If you have an example paper where this has been used to help me understand, that'd be amazing :)
Re moderate + sensitive - yes if thats the best you can do, do that; could also code the response as 1 and 0.5 (with resistant being 0).
i dont have a citation handy beyond the literature that discusses stratified versus pooled analysis generally, but the idea is the same. there are definitely good videos on performance of stratified analysis vs. pooled in a variety of contexts that will let you see that concept in action. perhaps another reader will have a domain specific example, but i dont think one is strictly necessary.
most cancers have such large scale genomic changes. considering going to cBioportal, selecting a large study, selecting only samples with mRNA, then viewing the CNA track for that malignancy.
Okay, that makes sense, I'll take a look at some of those videos - thanks for your suggestions :)
Also, I wanted to mention that I have other sets of comparable data from other cancer lineages, that have more even groups (15 sensitive and 15 resistant), if that makes a difference to your answer.

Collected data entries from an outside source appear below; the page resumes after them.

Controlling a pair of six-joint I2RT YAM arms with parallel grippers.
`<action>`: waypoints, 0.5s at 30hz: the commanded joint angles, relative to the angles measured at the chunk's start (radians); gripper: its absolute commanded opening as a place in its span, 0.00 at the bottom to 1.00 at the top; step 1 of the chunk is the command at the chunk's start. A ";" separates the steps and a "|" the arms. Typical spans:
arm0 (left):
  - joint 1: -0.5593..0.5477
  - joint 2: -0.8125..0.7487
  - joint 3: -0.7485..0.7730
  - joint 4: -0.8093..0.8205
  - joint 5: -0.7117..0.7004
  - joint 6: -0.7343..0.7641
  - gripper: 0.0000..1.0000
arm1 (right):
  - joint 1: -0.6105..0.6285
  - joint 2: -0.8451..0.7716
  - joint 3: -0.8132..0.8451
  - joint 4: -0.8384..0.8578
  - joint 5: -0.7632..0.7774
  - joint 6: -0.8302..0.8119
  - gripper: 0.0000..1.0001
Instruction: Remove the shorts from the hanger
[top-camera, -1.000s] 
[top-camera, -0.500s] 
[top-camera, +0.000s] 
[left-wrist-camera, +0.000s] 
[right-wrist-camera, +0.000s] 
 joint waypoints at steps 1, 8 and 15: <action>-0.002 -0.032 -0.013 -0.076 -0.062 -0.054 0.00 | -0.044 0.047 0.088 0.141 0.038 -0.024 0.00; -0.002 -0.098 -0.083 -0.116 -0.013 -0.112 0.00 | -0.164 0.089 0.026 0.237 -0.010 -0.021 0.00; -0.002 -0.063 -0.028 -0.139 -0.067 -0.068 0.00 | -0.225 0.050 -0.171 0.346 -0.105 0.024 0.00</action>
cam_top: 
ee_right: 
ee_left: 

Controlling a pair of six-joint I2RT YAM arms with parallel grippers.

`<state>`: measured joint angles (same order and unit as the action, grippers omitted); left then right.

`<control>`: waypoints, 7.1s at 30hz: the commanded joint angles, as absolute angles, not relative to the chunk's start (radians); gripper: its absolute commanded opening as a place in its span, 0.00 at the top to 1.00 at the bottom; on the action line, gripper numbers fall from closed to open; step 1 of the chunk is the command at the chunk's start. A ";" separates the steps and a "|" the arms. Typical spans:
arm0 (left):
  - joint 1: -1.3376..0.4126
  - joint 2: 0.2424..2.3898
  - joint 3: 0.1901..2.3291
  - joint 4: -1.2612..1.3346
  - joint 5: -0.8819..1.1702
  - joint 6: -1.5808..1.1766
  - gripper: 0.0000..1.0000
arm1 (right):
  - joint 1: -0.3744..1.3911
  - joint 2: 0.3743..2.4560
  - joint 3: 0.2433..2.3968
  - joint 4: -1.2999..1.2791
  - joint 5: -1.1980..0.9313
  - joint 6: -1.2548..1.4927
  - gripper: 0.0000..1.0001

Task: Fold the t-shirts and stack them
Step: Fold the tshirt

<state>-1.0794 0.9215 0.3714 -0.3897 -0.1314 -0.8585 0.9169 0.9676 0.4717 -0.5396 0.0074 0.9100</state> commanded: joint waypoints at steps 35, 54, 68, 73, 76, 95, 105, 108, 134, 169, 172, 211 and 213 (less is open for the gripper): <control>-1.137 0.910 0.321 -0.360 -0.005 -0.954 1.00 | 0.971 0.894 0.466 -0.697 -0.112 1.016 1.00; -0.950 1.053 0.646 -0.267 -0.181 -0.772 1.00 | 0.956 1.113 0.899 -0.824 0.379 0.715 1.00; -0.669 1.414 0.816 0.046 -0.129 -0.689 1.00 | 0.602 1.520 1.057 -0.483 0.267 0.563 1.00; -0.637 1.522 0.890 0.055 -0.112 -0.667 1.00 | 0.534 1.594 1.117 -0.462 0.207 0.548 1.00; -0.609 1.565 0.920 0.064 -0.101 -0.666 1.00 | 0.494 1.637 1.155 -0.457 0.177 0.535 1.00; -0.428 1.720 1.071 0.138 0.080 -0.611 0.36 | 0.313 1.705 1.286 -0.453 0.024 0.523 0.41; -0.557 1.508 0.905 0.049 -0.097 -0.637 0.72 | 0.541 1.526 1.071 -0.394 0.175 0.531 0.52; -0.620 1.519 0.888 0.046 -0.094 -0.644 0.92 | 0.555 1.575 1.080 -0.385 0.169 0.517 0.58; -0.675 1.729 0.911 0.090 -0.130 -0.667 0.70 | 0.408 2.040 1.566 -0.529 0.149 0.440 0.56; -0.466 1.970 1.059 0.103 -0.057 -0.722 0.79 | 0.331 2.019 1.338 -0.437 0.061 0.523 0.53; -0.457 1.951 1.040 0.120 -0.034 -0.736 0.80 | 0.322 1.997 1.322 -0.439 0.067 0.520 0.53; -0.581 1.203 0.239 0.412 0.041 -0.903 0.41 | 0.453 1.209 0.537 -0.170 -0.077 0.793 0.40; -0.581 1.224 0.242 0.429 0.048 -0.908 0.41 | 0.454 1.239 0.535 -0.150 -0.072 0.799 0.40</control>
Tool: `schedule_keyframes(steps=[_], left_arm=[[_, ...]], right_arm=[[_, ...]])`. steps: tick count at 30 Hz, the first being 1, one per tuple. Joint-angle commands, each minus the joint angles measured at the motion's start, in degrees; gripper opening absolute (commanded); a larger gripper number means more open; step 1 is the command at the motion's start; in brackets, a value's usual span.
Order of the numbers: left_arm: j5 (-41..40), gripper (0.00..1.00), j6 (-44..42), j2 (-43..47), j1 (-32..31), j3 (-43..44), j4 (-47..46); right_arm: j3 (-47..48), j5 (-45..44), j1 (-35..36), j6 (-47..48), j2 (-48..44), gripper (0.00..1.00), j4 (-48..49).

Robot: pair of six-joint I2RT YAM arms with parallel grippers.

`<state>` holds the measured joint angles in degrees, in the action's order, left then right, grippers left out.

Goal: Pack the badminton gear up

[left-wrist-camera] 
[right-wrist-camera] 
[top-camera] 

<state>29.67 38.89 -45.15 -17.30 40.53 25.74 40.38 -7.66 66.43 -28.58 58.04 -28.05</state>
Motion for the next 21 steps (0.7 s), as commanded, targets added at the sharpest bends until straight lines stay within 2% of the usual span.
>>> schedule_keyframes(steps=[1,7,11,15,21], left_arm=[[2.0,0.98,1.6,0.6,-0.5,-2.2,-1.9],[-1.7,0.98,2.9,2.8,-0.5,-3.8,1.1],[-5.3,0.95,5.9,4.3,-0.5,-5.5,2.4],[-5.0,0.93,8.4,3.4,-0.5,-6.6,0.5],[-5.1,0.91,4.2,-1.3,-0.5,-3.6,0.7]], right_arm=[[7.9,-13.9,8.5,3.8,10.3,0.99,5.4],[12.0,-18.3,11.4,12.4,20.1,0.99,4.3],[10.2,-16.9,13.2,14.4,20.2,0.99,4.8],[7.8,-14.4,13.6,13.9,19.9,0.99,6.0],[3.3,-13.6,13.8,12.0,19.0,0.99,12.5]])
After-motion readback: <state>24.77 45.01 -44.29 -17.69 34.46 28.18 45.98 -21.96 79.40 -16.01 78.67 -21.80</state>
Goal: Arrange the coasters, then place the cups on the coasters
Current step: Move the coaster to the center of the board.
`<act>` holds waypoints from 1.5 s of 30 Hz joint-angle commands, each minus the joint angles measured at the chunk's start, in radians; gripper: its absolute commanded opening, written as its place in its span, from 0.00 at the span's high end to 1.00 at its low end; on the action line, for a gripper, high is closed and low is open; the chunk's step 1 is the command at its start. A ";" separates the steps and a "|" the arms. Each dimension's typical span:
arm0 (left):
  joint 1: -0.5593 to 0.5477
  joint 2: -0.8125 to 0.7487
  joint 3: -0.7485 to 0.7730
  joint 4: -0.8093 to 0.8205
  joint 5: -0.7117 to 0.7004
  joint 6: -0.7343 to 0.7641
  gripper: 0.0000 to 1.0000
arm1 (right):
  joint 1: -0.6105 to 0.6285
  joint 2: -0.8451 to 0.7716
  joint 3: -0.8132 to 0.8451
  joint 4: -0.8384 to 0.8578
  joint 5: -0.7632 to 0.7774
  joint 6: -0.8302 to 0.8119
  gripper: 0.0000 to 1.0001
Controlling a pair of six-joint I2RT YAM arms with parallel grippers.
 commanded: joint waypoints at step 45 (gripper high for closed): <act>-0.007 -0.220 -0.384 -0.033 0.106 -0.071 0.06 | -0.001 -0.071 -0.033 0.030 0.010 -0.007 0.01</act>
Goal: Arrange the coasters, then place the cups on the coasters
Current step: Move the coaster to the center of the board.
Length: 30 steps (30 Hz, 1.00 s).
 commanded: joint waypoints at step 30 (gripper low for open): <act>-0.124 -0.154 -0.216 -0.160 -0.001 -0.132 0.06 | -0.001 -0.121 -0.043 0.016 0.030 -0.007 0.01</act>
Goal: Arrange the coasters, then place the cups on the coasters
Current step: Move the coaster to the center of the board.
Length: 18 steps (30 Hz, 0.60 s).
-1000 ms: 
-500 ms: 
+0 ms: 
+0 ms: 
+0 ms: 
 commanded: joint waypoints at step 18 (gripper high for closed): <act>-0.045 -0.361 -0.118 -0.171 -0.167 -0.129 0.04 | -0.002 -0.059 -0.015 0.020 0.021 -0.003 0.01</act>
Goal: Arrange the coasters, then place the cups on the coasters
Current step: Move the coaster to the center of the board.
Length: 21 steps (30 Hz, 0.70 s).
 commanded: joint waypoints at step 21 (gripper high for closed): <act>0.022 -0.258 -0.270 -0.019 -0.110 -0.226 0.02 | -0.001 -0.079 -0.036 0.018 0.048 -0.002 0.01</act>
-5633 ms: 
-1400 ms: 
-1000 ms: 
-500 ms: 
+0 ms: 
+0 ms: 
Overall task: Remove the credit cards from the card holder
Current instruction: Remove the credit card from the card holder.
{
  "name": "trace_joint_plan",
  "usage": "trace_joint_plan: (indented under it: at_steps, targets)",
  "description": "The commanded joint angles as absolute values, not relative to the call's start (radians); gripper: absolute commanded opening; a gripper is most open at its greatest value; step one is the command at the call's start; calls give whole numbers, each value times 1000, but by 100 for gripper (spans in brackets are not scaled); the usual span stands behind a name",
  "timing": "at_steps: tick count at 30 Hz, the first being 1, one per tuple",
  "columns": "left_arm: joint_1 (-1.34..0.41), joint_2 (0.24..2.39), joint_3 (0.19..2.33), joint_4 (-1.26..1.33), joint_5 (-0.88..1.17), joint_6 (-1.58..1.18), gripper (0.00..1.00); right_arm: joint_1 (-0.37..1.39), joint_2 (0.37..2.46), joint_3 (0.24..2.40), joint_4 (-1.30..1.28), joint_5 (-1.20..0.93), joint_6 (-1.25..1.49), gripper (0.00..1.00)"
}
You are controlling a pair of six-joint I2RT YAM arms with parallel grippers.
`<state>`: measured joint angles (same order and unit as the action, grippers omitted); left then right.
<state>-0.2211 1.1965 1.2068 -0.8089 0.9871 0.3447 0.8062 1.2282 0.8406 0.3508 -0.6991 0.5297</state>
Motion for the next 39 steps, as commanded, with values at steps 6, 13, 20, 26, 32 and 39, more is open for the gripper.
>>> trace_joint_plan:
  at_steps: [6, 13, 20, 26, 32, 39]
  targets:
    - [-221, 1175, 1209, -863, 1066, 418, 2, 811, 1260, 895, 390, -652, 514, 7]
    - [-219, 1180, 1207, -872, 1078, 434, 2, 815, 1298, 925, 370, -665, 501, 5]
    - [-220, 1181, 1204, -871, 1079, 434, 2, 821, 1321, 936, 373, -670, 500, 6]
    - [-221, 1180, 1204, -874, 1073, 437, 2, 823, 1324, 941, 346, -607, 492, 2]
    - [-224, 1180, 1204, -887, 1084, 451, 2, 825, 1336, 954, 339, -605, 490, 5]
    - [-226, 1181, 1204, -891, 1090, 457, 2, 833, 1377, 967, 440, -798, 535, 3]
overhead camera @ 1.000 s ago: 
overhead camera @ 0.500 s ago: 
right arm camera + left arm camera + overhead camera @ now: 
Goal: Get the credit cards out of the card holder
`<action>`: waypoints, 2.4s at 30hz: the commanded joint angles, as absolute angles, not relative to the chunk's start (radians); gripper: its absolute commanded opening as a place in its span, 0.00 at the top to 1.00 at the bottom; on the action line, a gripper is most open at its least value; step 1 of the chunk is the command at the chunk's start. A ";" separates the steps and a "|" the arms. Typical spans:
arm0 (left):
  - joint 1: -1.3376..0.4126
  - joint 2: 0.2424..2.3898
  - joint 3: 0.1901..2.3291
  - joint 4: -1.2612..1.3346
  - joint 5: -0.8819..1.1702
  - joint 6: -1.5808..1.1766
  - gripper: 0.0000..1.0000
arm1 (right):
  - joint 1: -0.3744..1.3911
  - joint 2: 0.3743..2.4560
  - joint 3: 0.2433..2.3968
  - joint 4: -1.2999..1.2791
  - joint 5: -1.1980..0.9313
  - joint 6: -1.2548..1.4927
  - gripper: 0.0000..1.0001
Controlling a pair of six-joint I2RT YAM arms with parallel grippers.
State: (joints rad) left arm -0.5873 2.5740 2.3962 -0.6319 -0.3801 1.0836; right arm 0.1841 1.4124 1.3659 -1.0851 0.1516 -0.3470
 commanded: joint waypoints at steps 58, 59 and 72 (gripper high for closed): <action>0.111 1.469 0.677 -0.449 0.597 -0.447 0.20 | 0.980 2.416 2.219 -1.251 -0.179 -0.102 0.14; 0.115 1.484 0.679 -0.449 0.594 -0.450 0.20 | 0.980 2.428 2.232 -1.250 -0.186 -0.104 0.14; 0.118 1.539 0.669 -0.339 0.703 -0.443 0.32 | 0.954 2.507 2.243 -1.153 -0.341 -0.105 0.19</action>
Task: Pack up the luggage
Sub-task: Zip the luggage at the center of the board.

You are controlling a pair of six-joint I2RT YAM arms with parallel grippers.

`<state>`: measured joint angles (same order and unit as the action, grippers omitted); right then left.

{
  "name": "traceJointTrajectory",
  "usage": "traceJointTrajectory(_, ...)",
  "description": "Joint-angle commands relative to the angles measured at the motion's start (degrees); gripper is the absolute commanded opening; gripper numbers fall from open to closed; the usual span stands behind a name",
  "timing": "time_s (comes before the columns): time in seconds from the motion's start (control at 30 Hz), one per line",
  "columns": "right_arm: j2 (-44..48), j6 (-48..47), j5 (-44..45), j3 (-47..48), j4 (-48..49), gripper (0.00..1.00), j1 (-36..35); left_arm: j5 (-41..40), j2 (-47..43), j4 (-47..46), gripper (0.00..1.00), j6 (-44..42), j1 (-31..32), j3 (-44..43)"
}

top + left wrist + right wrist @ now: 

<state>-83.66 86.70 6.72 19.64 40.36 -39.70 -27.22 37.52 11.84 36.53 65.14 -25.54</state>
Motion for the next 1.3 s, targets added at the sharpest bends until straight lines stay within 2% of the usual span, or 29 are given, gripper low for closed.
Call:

that makes a tremendous difference.
here the answer is, you process both datasets as similarly as possible, then you organize all the data you have into a meta-analysis and analyze all the data you have jointly.
the issue is that there will likely be batch effect issues that generate spurious (false positive and false negative) results because they are driven by difference between batches not real biology.
thus, you need to employ techniques that control for this. there are many options. for instance, you could control for batch as a covariate, and see if that brings the sensitive and resistant samples in line with each other, etc.
to date, every analysis ive ever done (whether expression data or otherwise) has benefited from data pooling followed by application of meta-analytic techniques, but its a lot more work.